Home > Data Warehouse, Grade of the Steel, SQL Server > Exploring Hash Functions in SQL Server

Exploring Hash Functions in SQL Server

November 6, 2011 Leave a comment Go to comments

Hash distributing rows is a wonderful trick that I often apply. It forms one of the foundations for most scale-out architectures. It is therefore natural to ask which hash functions are most efficient, so we may chose intelligently between them.

In this blog post, I will benchmark the build in function in SQL Server. I will focus on answering two questions:

  • How fast is the hash function?
  • How well does the hash function spread data over a 32-bit integer space

    I know there is also the question about how cryptographically safe the function is, but this is not a necessary property for scale-out purposes – hence, that aspect is out of scope for this blog.

    For the picky people (my dear soul mates): I will be using 1K = 1024 in the following, so 64K = 65536.

        Test data

      Because we sometimes find ourselves hashing dimension keys, I will use a very simply table with a nice key range as my test input. Such a key range could for example have been generated by an IDENTITY(1,1) column or a SEQUENCER. Here is the test script that generates the input:

    CREATE TABLE CustKey (SK INT NOT NULL)

    INSERT INTO CustKey WITH (TABLOCK) (SK)
    SELECT n FROM dbo.fn_nums(10000000)

     

    (see my previous post for the fn_nums source)

    Speed of the Hash function

    SQL Server exposes a series of hash functions that can be used to generate a hash based on one or more columns.

    The most basic functions are CHECKSUM and BINARY_CHECKSUM. These two functions each take a column as input and outputs a 32-bit integer.
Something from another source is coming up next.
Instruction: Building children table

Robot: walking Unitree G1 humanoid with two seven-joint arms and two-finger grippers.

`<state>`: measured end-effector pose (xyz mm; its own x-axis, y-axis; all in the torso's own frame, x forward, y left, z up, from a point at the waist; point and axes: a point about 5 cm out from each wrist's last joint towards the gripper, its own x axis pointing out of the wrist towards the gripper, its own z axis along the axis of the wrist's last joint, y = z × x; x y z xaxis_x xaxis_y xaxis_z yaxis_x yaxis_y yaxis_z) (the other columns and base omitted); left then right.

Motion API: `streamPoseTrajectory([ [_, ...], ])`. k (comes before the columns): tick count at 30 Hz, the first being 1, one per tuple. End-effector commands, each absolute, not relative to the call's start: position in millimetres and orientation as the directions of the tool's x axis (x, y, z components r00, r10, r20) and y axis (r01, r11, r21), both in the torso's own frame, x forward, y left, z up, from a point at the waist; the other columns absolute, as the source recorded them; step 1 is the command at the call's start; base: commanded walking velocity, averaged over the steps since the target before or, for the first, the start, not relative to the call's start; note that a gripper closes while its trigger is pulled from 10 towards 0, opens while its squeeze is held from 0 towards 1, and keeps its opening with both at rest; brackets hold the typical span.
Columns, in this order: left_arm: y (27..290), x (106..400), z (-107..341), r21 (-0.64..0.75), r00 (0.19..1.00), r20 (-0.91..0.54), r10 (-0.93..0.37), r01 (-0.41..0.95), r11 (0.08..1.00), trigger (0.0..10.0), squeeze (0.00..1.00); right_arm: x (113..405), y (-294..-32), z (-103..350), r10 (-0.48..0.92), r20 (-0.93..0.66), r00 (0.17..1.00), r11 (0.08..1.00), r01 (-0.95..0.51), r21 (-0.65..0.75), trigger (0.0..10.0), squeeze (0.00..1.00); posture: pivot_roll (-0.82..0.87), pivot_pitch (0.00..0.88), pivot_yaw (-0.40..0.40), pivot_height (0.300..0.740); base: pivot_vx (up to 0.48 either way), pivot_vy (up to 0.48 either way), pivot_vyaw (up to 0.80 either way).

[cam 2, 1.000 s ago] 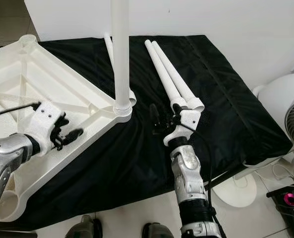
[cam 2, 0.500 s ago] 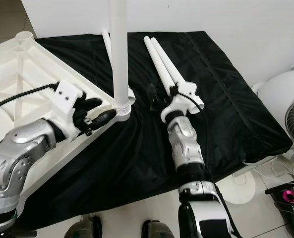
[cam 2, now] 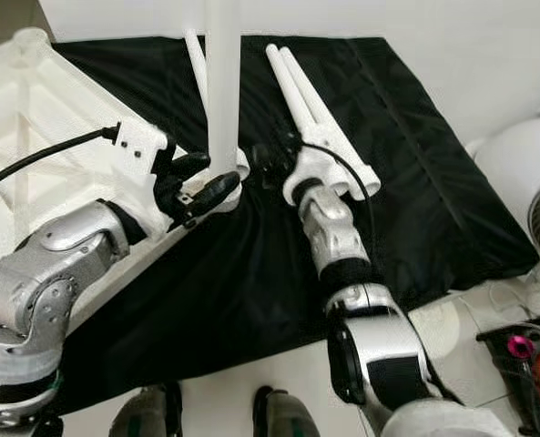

    Inside SQL Server, you will also find the HASHBYTES function. This little gem can generate hashes using MD2, MD4, MD5, SHA and SHA1 algorithms. The problem for the purpose of our test is that these function spit out BINARY types, either 128 bits (for SHA) or 160 bits (for MD). However, we can quickly map that value into the integer space by doing a modulo (in SQL: %) with MaxInt (2**31 – 1). Interetingly, Modulo work directly on values of BINARY in SQL Server.

    Before I move on the results, I would like share a little trick. When you need to get the raw CPU speed of the hash, you may be tempted to do something like this:

    SELECT BINARY_CHECKSUM(SK) AS h
    FROM CustKey

     

    But this is wrong. Why? Because you are both measuring the time it takes to hash as well as the time it takes to transfer the rows to the client. This is not very useful, on my laptop it takes over two minutes to run the above query.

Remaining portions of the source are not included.